254
Evaluating and Programming the 29K RISC Family
The code shown above determines the region of cache registers currently in use
and stores them out onto the top of the user’s User mode register stack. This operation
can be postponed. The interrupt handler will use the register cache in conjunction
with the Supervisor mode register stack. If the interrupt handler runs to completion
and no context switch occurs, then the cache need not be saved. If a context switch
does occur then the cache will be saved on the top of the user’s Supervisor mode
register stack. This means some User mode data contained in the cache may be
temporary saved on the the Supervisor stack; however, this is not a problem.

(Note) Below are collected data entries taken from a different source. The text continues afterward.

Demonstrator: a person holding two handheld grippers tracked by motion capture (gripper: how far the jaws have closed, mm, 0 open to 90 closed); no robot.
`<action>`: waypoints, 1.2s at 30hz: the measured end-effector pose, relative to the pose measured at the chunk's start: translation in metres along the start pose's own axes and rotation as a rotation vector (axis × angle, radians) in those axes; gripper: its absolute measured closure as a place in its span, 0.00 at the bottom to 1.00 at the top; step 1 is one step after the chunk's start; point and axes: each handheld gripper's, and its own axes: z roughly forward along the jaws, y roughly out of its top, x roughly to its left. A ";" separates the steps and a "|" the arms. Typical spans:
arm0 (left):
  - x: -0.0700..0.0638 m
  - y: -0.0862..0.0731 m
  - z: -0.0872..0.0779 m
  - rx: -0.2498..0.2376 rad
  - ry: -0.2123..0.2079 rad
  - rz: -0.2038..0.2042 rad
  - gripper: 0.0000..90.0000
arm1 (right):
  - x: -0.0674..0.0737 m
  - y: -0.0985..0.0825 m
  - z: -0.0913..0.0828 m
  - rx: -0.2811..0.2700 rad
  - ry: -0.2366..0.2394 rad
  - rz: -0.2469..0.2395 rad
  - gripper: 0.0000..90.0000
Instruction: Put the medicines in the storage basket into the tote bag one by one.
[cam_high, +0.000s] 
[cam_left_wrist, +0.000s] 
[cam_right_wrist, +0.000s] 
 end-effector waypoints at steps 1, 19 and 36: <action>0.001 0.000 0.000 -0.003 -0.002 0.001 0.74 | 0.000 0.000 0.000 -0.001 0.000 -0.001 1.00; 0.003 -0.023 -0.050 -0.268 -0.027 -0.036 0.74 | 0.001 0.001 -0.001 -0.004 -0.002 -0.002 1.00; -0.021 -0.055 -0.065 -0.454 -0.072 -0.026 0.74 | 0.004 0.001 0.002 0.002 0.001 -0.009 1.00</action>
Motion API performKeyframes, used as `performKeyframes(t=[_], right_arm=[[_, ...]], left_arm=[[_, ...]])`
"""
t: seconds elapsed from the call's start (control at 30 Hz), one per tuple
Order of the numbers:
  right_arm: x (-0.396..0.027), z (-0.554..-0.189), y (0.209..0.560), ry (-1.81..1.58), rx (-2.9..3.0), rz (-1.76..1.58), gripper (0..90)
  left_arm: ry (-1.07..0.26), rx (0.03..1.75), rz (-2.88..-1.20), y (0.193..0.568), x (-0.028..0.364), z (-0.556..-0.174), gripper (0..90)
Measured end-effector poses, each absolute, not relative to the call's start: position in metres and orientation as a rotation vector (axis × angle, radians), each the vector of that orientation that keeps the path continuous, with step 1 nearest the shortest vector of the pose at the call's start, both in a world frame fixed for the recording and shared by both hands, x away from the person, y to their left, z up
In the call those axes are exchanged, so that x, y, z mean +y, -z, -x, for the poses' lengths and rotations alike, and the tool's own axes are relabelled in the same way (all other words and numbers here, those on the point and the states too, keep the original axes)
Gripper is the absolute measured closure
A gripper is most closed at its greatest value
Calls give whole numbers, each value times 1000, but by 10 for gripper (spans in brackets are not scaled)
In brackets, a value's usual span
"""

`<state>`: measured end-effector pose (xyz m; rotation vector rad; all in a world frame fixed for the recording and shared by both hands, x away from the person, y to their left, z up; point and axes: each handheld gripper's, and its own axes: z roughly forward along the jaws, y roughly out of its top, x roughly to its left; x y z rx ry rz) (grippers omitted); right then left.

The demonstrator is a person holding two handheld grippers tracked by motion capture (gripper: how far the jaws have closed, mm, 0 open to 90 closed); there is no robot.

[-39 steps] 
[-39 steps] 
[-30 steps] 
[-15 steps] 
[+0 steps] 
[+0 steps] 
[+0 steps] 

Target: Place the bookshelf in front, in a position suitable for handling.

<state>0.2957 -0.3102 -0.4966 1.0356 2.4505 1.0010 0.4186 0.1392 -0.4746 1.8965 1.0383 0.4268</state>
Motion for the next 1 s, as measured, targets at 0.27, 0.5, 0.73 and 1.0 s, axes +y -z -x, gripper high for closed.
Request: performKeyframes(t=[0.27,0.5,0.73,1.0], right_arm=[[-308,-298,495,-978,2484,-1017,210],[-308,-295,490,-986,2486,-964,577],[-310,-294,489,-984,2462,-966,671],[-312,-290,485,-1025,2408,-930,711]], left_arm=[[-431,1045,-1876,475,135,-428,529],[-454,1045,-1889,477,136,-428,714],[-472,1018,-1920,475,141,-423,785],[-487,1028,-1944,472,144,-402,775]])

The previous code determines the region of the cache currently in use, it does
not bring the stack into a valid condition. The code following the label
R_fixup:
in
the
User Mode Signals
section (section 5.5) does bring the stack into a valid
condition, and can be used to replace the code shown above. Once the stack support
registers are restored to a valid state, the
stack–cut–across
method described in the
later
User System Calls
section (section 5.7) can be used to
attach
the cache to the
Supervisor mode stack. By this method the storing of cache data can be prevented and
any unused portion of the cache is made immediately available to the interrupt
service routine.
5.5
PROCESSING SIGNALS IN USER MODE
Asynchronous context switches often occur because an interrupt has occurred
and must be processed by a handler function developed in C. A technique often
overlooked in real–time applications is using a signal handler to process the interrupt.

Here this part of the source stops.